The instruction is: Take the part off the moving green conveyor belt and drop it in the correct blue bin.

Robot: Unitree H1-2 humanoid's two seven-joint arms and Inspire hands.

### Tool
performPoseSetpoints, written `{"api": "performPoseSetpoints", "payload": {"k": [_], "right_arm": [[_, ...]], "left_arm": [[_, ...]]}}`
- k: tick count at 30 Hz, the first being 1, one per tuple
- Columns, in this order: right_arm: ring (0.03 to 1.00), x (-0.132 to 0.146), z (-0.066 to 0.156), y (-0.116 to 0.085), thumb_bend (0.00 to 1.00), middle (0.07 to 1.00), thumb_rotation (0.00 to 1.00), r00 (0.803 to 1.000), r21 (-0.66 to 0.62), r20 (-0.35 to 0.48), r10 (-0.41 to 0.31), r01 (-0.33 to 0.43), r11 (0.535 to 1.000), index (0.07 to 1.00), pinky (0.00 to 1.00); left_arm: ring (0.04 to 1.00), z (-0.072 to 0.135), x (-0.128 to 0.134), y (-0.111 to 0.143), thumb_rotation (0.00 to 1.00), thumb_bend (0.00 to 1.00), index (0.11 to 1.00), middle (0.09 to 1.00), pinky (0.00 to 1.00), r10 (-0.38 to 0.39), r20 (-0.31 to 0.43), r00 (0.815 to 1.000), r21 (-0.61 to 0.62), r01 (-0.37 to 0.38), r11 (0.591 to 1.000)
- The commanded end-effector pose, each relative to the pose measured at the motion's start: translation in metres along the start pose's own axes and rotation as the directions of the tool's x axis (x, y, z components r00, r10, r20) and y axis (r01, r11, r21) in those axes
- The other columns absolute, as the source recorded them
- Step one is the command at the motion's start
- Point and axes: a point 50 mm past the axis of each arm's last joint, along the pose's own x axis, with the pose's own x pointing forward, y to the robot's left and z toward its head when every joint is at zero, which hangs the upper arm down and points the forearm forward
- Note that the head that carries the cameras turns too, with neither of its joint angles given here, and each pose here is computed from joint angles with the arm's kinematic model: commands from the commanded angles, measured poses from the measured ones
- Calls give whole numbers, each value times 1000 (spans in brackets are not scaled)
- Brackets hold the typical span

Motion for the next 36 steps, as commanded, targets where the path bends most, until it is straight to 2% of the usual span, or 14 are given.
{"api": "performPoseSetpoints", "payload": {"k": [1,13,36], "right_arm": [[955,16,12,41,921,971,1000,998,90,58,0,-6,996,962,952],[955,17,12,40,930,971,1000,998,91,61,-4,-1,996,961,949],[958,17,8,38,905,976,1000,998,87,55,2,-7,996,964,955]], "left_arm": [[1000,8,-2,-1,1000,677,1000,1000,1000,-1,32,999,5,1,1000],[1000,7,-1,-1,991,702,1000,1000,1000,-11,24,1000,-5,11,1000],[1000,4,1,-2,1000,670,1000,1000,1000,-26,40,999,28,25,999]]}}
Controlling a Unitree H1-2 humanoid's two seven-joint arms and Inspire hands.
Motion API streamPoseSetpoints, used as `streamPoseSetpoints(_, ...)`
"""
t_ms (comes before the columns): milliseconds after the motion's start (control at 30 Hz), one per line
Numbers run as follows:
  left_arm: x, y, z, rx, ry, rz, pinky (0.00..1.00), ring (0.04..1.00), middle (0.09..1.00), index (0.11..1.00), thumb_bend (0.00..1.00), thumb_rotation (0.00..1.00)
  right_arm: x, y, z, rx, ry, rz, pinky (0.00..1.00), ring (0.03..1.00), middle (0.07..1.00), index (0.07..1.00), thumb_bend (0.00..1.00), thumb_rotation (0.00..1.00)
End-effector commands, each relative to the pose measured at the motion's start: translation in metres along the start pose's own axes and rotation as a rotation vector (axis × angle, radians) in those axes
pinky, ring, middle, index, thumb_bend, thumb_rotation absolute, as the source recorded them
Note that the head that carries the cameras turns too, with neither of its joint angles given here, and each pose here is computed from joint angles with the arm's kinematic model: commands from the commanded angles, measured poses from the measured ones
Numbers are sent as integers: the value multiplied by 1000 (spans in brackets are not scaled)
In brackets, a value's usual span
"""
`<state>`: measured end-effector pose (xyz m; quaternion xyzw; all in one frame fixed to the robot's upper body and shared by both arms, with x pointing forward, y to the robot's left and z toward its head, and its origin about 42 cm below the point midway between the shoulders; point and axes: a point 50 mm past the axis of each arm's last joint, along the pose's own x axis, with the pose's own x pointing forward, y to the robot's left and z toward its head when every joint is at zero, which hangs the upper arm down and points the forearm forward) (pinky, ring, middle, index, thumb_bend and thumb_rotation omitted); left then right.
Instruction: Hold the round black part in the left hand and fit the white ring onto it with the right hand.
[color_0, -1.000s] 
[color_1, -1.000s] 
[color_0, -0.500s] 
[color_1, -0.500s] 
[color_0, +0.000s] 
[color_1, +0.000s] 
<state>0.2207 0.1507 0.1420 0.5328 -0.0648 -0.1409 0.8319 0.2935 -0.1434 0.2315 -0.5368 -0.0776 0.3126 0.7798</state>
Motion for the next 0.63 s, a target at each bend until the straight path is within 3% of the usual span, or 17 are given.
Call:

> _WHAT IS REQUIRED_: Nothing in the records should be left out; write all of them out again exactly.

> _SOLVED PROBLEM_:
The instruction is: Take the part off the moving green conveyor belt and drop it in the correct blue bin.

Robot: Unitree H1-2 humanoid's two seven-joint arms and Inspire hands.

### Tool
performPoseSetpoints, written `{"api": "performPoseSetpoints", "payload": {"k": [_], "right_arm": [[_, ...]], "left_arm": [[_, ...]]}}`
- k: tick count at 30 Hz, the first being 1, one per tuple
- Columns, in this order: right_arm: ring (0.03 to 1.00), x (-0.132 to 0.146), z (-0.066 to 0.156), y (-0.116 to 0.085), thumb_bend (0.00 to 1.00), middle (0.07 to 1.00), thumb_rotation (0.00 to 1.00), r00 (0.803 to 1.000), r21 (-0.66 to 0.62), r20 (-0.35 to 0.48), r10 (-0.41 to 0.31), r01 (-0.33 to 0.43), r11 (0.535 to 1.000), index (0.07 to 1.00), pinky (0.00 to 1.00); left_arm: ring (0.04 to 1.00), z (-0.072 to 0.135), x (-0.128 to 0.134), y (-0.111 to 0.143), thumb_rotation (0.00 to 1.00), thumb_bend (0.00 to 1.00), index (0.11 to 1.00), middle (0.09 to 1.00), pinky (0.00 to 1.00), r10 (-0.38 to 0.39), r20 (-0.31 to 0.43), r00 (0.815 to 1.000), r21 (-0.61 to 0.62), r01 (-0.37 to 0.38), r11 (0.591 to 1.000)
- The commanded end-effector pose, each relative to the pose measured at the motion's start: translation in metres along the start pose's own axes and rotation as the directions of the tool's x axis (x, y, z components r00, r10, r20) and y axis (r01, r11, r21) in those axes
- The other columns absolute, as the source recorded them
- Step one is the command at the motion's start
- Point and axes: a point 50 mm past the axis of each arm's last joint, along the pose's own x axis, with the pose's own x pointing forward, y to the robot's left and z toward its head when every joint is at zero, which hangs the upper arm down and points the forearm forward
- Note that the head that carries the cameras turns too, with neither of its joint angles given here, and each pose here is computed from joint angles with the arm's kinematic model: commands from the commanded angles, measured poses from the measured ones
- Calls give whole numbers, each value times 1000 (spans in brackets are not scaled)
- Brackets hold the typical span

Motion for the next 36 steps, as commanded, targets where the path bends most, until it is straight to 2% of the usual span, or 14 are given.
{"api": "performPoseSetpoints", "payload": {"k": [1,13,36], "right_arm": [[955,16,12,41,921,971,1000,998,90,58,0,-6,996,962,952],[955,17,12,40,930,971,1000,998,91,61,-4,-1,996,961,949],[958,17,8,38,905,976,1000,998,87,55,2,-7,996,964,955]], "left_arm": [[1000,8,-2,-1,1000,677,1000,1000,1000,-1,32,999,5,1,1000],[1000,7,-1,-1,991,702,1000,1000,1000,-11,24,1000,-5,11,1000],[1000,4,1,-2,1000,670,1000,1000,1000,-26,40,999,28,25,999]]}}
Controlling a Unitree H1-2 humanoid's two seven-joint arms and Inspire hands.
Motion API streamPoseSetpoints, used as `streamPoseSetpoints(_, ...)`
"""
t_ms (comes before the columns): milliseconds after the motion's start (control at 30 Hz), one per line
Numbers run as follows:
  left_arm: x, y, z, rx, ry, rz, pinky (0.00..1.00), ring (0.04..1.00), middle (0.09..1.00), index (0.11..1.00), thumb_bend (0.00..1.00), thumb_rotation (0.00..1.00)
  right_arm: x, y, z, rx, ry, rz, pinky (0.00..1.00), ring (0.03..1.00), middle (0.07..1.00), index (0.07..1.00), thumb_bend (0.00..1.00), thumb_rotation (0.00..1.00)
End-effector commands, each relative to the pose measured at the motion's start: translation in metres along the start pose's own axes and rotation as a rotation vector (axis × angle, radians) in those axes
pinky, ring, middle, index, thumb_bend, thumb_rotation absolute, as the source recorded them
Note that the head that carries the cameras turns too, with neither of its joint angles given here, and each pose here is computed from joint angles with the arm's kinematic model: commands from the commanded angles, measured poses from the measured ones
Numbers are sent as integers: the value multiplied by 1000 (spans in brackets are not scaled)
In brackets, a value's usual span
"""
`<state>`: measured end-effector pose (xyz m; quaternion xyzw; all in one frame fixed to the robot's upper body and shared by both arms, with x pointing forward, y to the robot's left and z toward its head, and its origin about 42 cm below the point midway between the shoulders; point and axes: a point 50 mm past the axis of each arm's last joint, along the pose's own x axis, with the pose's own x pointing forward, y to the robot's left and z toward its head when every joint is at zero, which hangs the upper arm down and points the forearm forward) (pinky, ring, middle, index, thumb_bend and thumb_rotation omitted); left then right.
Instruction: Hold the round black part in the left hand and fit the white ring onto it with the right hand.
[color_0, -1.000s] 
[color_1, -1.000s] 
[color_0, -0.500s] 
[color_1, -0.500s] 
[color_0, +0.000s] 
[color_1, +0.000s] 
<state>0.2207 0.1507 0.1420 0.5328 -0.0648 -0.1409 0.8319 0.2935 -0.1434 0.2315 -0.5368 -0.0776 0.3126 0.7798</state>
Motion for the next 0.63 s, a target at each bend until the straight path is within 3% of the usual span, or 17 are given.
Call:

This exercise requires no further output.